St. Alphonsus (also known as Alonso) was born in Spain in 1532. He married when he was 26, and worked as a cloth merchant. After a series of personal tragedies — his wife and two of their children had died by the time he was 31, his last child died after he embraced a life of prayer, and his business went under — Alphonsus began to consider religious life.
Because he had not received higher education, Alphonsus had trouble joining the Jesuits or pursuing ordination. He attended the college of Barcelona for two years, but was unable to graduate. The Jesuits in Valencia refused him, but a provincial of the society, moved by Alphonsus’ dedication to his faith, allowed him to join as a lay brother.

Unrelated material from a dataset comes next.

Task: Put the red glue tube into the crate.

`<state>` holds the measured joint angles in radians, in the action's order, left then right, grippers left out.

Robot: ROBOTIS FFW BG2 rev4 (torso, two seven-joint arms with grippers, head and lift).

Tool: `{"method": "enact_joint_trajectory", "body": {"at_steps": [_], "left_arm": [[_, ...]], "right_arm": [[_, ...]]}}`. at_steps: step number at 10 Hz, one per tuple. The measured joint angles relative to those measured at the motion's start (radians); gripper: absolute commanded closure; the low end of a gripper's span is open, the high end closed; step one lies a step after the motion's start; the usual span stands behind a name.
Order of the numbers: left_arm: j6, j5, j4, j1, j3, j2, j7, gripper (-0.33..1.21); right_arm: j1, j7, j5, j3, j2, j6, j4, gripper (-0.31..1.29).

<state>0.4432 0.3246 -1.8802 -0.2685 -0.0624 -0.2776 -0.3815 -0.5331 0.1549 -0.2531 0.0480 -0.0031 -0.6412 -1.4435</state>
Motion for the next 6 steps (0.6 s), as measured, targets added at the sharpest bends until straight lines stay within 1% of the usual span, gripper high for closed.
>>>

In Alphonsus’ time, lay brothers assisted the priests of the society, cooking, doing construction, and farming. He was sent to the College of Montesion in Majorca, where he worked as a doorkeeper, greeting guests, carrying luggage, delivering messages, and distributing alms to the poor.
Even as a doorkeeper, Alphonsus gained a reputation for his wisdom and his faith. Students sought him out, and the Jesuit superiors took note, asking Alphonsus to begin recording his thoughts and his life. Alonso developed a friendship with one man in particular, and encouraged him to go to South America as a missionary. That man, St. Peter Claver, followed his advice, and went on to baptize 300,000 slaves in South America.
In 1617, St. Alphonsus died. Examining his written records, his superiors found a simple but saintly way of life. Alphonsus believed that every person who appeared at his door was Christ, and his work was to encounter God in every task. This simple philosophy led him to a life of contemplation.
Alphonsus was declared a saint in 1887, and he is buried on the island of Majorca, where he found Christ in every person he met.